There is a $1.6 Trillion gap between revenues (roughly $2.1 Trillion) and budgeted expenditures, plus entitlements, plus interest on the debt (roughly $3.7 Trillion). After mandated payment of entitlements (an estimated roughly $2 Trillion for FY2010-11), $100 billion is left to spend on everything else.
After that $100 billion is applied to the $200 billion in interest on the debt, there is a deficit of roughly $100 billion, and there is no money for anything else.
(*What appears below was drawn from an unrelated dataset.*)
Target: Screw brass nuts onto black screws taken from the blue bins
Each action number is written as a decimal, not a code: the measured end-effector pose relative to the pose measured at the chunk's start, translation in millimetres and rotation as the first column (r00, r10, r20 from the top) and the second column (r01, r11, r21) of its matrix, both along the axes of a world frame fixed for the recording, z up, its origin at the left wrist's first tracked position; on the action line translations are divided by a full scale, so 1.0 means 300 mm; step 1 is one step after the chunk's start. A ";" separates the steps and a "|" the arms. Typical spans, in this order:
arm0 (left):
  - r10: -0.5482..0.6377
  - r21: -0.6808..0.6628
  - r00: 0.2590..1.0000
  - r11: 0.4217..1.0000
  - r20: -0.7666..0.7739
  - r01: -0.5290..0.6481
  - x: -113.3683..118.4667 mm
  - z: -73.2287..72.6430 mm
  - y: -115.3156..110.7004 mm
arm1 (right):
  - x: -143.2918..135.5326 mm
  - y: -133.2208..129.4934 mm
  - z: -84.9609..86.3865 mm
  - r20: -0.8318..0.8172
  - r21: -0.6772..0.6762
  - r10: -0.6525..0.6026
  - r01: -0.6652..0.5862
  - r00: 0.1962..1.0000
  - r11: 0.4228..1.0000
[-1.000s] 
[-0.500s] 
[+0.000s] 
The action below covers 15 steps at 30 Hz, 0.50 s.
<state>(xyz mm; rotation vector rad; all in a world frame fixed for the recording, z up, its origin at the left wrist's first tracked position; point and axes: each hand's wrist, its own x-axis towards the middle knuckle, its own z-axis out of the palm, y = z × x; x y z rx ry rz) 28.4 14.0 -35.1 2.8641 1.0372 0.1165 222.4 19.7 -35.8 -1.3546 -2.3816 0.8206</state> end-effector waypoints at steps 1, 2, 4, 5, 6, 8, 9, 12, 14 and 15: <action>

Hence, if the debt ceiling is not raised, if available revenues are applied to entitlements and interest on the debt, if America immediately limits expenditures to revenues, and if taxes are not significantly increased, there is a substantial risk and probability of a federal government collapse. While some conservatives may say “Go ahead!”, there are probable and horrific real-life consequences to a federal government collapse caused by a lack of funds. After payment of entitlements and interest on the debt:
1. There is zero money for national defense. All of America’s uniformed personnel are laid off. There is no army, air force, navy, marines or coast guard. All military civilian personnel are laid off. All defense contractors’ employees are laid off. And what happens to American warfighters in Afghanistan, Iraq and other places around the world when the money runs out?
2. There is zero money for Congress, the White House, federal courts and the justice department. All related personnel are laid off. The federal government’s governing entities cease to function.
3. There is zero money for executive branch agencies. There is no CIA or FBI. Corrections officers at federal prisons are laid off and dangerous criminals are set free. There is no IRS (which means taxes go uncollected, leaving the federal government with no means to pay entitlements or interest on the debt). There is no NASA, HUD, or any other federal government agency. All federal employees are laid off.
I can understand the zeal of those who do not want to raise the debt ceiling. I don’t want to raise the debt ceiling. I want a Balanced Budget Constitutional Amendment phased in over a 5-10 year period of time that will gradually force the federal government to get its house in order.
Notwithstanding zeal and desires, there are more, cascading effects to refusing to raise the debt ceiling.
Massive tax increases will be a first option advocated by the Senate and White House . . . but even that is insufficient because doubling current income tax rates does not generate enough money to eliminate the deficit (and that assumes exorbitant rates do not so severely hurt the economy that tax increases result in reduced revenues).
In the absence of massive tax increases, the federal government collapses and, shortly thereafter, the American economy collapses.
If the federal government and American economy collapse, anarchy is a real risk. Riots and killings are a real risk.
Although it sounds nice to say “don’t raise the debt ceiling”, I know of no one who has thought through the cascading effects of that action who believes that course of action is either prudent or advisable.
I welcome insight from those who can provide hard financial data (not theories or wishful thinking) for alternative options or effects of a refusal to raise the debt ceiling. I’ve made this same offer to others. To date, no one has successfully rebutted the risks and description of uncharted waters America faces from a default on our obligations to the American people resulting from a refusal to ever raise the debt ceiling.